### DATASET RECORDS
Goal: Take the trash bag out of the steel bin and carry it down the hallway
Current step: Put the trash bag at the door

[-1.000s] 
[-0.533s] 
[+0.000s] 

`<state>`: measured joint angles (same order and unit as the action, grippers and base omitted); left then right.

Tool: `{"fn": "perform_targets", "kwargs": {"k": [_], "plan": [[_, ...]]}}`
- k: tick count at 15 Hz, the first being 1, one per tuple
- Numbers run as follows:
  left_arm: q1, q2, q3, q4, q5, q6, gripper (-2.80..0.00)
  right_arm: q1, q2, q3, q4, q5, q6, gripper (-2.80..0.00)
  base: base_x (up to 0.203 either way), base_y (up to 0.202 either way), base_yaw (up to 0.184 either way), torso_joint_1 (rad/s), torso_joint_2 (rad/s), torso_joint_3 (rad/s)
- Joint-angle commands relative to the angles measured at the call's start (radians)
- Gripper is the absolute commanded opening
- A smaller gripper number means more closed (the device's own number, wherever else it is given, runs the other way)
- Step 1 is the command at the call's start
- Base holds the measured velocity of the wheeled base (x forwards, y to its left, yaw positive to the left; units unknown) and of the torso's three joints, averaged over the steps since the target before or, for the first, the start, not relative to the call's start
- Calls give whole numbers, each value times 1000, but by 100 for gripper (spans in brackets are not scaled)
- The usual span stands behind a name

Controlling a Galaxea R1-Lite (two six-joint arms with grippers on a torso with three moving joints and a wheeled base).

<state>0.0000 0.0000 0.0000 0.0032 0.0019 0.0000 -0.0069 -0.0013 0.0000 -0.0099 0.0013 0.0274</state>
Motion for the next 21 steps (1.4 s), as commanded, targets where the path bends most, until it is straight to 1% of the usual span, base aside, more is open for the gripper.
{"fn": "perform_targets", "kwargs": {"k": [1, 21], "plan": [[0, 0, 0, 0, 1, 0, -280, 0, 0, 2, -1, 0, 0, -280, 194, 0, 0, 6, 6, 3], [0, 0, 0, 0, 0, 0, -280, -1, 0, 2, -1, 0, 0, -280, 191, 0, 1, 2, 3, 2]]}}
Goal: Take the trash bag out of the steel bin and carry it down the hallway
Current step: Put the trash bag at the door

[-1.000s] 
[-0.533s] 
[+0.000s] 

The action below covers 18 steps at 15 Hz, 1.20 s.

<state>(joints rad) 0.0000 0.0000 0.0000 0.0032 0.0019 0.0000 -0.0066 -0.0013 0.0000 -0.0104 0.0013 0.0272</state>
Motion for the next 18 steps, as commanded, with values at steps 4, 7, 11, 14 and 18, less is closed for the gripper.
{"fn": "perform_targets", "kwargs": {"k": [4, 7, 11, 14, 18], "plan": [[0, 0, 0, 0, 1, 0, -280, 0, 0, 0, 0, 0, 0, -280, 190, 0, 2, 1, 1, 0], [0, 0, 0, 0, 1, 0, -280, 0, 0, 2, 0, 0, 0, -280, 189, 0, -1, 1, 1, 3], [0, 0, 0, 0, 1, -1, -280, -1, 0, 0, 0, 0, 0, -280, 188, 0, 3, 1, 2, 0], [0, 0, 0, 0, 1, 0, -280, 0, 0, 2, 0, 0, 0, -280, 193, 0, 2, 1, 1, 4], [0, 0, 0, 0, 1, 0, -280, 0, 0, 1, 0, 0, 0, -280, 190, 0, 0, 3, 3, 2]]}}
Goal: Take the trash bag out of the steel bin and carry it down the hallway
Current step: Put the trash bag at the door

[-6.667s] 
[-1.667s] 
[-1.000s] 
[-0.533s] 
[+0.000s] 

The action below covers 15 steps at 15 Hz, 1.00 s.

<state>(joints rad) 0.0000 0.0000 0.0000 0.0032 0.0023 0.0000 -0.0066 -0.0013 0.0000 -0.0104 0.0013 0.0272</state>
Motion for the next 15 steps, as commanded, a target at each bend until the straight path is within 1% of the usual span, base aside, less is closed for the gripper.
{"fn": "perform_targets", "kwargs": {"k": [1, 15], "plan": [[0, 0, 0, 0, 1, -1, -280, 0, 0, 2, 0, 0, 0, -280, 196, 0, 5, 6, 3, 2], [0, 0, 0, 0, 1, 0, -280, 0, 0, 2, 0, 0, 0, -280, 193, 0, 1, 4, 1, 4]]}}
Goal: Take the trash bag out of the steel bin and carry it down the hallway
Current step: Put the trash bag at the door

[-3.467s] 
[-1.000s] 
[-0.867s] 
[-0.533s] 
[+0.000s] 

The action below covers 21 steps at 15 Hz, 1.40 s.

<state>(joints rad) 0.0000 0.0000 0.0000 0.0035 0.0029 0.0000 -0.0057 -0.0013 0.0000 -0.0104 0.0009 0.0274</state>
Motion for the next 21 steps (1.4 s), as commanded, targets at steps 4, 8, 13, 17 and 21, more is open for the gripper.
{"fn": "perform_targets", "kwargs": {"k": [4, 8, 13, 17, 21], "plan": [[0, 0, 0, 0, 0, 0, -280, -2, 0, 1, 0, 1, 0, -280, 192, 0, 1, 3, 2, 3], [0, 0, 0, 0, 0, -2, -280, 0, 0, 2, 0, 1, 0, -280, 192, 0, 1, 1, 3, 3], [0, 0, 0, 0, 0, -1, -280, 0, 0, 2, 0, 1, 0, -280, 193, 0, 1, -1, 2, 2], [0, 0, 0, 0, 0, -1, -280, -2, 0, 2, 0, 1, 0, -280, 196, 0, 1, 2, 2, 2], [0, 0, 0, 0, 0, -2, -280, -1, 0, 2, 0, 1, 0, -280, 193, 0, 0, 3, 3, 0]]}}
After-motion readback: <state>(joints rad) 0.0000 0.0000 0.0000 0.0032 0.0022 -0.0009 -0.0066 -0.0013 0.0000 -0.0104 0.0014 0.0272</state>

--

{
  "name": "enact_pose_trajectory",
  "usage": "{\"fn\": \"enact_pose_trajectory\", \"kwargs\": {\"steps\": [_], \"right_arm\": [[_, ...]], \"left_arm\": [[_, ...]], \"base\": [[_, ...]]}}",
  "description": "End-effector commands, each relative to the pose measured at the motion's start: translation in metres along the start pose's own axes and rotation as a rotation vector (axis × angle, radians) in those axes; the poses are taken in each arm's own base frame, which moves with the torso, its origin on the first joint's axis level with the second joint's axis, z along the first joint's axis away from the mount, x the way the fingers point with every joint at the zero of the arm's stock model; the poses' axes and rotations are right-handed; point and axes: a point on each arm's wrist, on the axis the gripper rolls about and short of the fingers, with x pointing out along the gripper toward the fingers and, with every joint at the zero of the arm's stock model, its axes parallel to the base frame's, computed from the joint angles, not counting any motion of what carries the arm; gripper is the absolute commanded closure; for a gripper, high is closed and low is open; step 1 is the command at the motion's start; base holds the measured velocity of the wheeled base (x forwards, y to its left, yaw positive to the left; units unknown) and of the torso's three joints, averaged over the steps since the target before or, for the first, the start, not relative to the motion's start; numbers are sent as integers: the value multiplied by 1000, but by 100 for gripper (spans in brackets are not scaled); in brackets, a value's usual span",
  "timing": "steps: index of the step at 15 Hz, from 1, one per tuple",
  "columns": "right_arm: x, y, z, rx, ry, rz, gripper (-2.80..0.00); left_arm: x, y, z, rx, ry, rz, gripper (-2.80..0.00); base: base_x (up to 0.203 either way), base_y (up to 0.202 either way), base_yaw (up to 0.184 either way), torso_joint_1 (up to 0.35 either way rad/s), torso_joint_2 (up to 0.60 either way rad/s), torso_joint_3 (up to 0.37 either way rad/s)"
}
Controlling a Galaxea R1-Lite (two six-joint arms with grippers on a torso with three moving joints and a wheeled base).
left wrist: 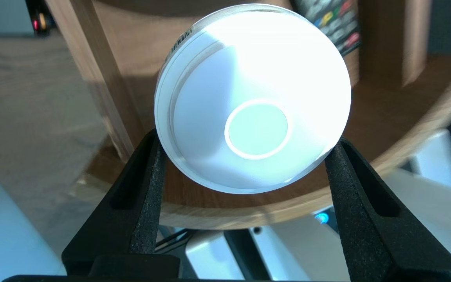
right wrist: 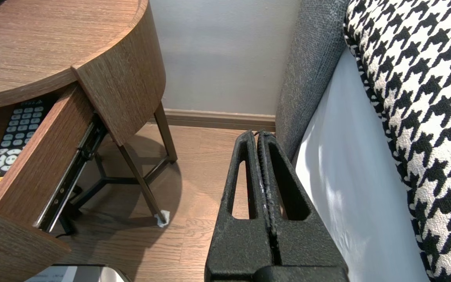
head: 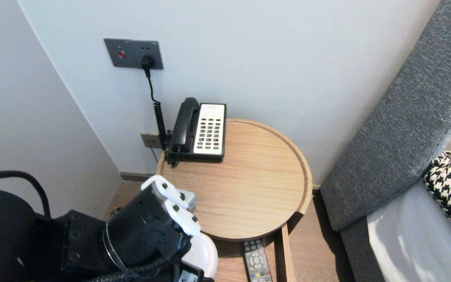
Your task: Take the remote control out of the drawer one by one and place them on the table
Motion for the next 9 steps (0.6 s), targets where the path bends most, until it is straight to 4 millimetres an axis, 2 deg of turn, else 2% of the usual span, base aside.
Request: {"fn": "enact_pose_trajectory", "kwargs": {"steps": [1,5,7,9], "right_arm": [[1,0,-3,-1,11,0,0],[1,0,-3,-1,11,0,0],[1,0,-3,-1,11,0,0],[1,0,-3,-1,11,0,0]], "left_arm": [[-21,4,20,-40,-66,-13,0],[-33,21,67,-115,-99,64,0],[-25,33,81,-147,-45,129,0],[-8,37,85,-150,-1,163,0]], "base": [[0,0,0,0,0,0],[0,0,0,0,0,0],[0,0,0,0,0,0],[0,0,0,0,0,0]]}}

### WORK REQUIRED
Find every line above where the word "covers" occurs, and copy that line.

### OUTPUT OF THE TASK
The action below covers 18 steps at 15 Hz, 1.20 s.
The action below covers 15 steps at 15 Hz, 1.00 s.
The action below covers 21 steps at 15 Hz, 1.40 s.

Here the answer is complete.